→ EXERCISE DATA
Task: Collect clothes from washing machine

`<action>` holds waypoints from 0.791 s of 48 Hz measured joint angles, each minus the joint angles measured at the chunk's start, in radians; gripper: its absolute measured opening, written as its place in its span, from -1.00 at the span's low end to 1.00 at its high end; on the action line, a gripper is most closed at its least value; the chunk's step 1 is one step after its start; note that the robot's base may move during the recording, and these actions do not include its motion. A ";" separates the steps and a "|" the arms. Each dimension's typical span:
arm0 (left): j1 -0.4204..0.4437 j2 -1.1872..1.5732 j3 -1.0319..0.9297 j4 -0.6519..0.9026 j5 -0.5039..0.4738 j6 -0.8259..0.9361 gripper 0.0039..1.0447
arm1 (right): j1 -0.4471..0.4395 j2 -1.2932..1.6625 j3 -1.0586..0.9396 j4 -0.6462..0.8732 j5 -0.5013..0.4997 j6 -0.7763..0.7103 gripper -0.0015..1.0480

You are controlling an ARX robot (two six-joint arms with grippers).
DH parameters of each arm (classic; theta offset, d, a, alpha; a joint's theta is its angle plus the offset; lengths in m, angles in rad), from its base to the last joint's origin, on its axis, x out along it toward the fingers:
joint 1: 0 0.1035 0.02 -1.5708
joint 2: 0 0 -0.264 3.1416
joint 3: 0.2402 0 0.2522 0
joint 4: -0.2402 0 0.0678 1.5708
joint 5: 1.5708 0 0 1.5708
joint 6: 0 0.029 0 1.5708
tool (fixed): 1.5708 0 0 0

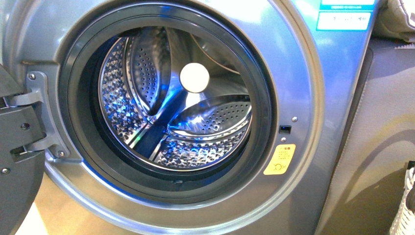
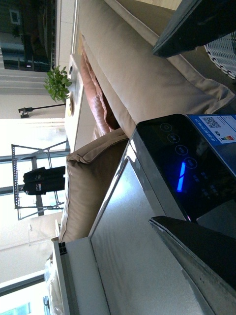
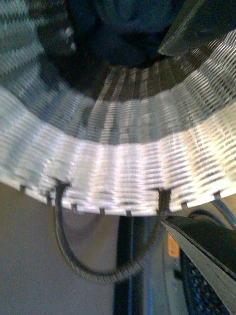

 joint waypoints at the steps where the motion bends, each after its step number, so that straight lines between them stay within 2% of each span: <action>1: 0.000 0.000 0.000 0.000 0.000 0.000 0.88 | 0.011 -0.021 0.000 0.014 -0.009 0.001 0.85; 6: 0.000 0.000 0.000 0.000 0.000 0.000 0.88 | 0.080 -0.135 0.018 0.109 -0.022 0.022 0.85; 13: 0.000 0.000 0.000 0.000 0.000 0.000 0.88 | 0.214 -0.275 0.050 0.360 0.029 0.004 0.85; 16: 0.000 0.000 0.000 0.000 0.000 0.000 0.88 | 0.296 -0.337 0.062 0.462 0.080 -0.046 0.85; 22: 0.000 0.000 0.000 0.000 0.000 0.000 0.88 | 0.463 -0.437 0.063 0.526 0.184 -0.163 0.85; 30: 0.000 0.000 0.000 0.000 0.000 0.000 0.88 | 0.731 -0.571 -0.043 0.607 0.405 -0.384 0.85; 33: 0.000 0.000 0.000 0.000 0.000 0.000 0.88 | 0.817 -0.584 -0.062 0.577 0.502 -0.456 0.83; 36: 0.000 0.000 0.000 0.000 0.000 0.000 0.88 | 0.890 -0.586 -0.001 0.301 0.696 -0.532 0.60; 38: 0.000 0.000 0.000 0.000 0.000 0.000 0.88 | 0.892 -0.598 0.000 0.177 0.753 -0.559 0.47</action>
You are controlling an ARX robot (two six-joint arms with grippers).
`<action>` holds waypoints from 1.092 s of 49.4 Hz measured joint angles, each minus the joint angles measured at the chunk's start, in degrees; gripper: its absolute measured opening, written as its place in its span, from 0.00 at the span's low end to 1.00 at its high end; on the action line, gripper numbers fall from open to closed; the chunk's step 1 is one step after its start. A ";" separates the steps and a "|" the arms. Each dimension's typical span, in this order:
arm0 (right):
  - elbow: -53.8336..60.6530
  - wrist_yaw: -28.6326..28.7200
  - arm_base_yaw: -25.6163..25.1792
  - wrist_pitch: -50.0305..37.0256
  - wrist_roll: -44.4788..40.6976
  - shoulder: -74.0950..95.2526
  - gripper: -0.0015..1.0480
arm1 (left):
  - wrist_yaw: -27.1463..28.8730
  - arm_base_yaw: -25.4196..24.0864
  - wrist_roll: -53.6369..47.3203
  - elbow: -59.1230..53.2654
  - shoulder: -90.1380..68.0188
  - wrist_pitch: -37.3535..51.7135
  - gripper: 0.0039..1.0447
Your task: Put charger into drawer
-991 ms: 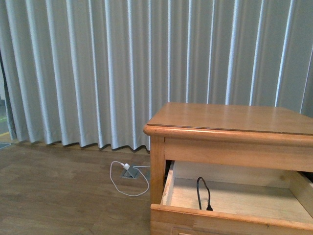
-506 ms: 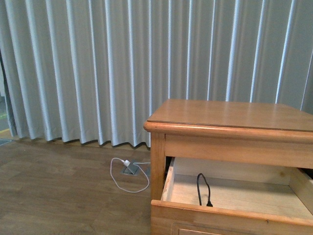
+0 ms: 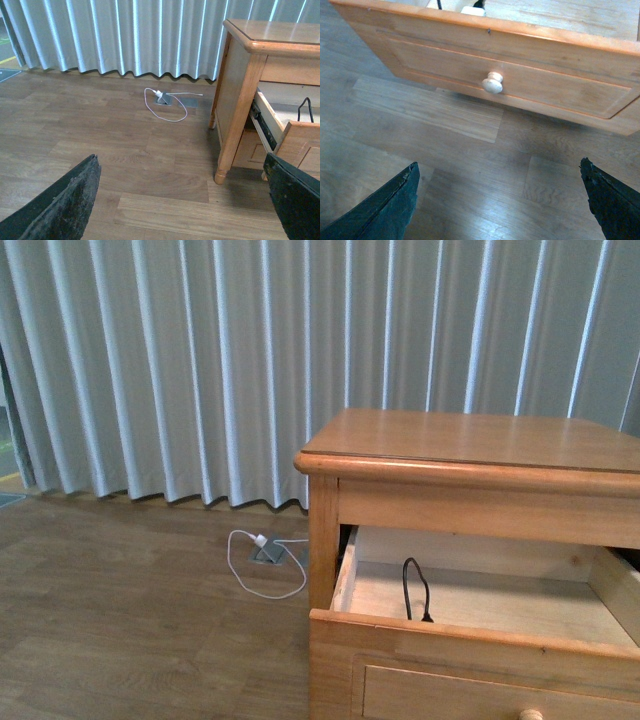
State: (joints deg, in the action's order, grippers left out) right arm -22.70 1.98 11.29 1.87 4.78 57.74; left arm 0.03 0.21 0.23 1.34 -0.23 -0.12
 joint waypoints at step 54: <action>-32.63 -16.74 -0.52 -27.26 7.06 56.02 0.92 | 0.00 0.00 0.00 0.00 0.00 0.00 0.94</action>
State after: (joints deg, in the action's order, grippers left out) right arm -55.33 -14.76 10.76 -25.39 11.84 113.75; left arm 0.03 0.21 0.23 1.34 -0.23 -0.12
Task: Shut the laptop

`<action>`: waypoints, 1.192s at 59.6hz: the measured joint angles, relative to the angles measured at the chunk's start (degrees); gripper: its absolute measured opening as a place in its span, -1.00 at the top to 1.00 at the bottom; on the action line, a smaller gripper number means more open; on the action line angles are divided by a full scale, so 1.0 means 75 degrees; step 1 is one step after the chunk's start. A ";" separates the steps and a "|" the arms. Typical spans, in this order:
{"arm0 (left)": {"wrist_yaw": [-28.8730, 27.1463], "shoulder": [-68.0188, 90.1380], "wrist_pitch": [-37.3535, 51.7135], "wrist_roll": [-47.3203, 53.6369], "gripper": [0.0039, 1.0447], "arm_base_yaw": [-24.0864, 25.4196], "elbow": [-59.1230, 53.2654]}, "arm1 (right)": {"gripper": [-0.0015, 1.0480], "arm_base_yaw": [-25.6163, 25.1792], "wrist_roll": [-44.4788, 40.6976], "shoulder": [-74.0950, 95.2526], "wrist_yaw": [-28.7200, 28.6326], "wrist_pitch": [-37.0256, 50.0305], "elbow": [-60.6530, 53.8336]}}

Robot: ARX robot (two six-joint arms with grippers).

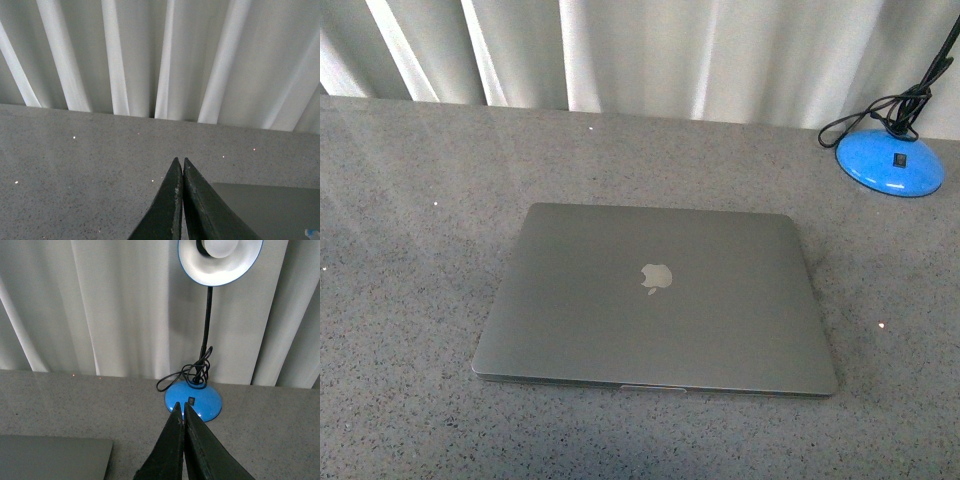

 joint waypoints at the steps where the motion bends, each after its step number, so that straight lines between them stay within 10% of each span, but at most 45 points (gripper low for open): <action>1: 0.0000 -0.0055 -0.0047 0.0000 0.94 0.0000 -0.0017 | 0.98 0.0003 0.0000 -0.0119 0.0000 -0.0085 -0.0032; 71: 0.0000 -0.5791 -0.5179 0.0003 0.94 0.0000 -0.0329 | 0.98 0.0000 0.0052 -0.6088 0.0003 -0.5330 -0.0408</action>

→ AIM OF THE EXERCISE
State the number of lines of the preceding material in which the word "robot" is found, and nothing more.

→ EXERCISE RESPONSE
4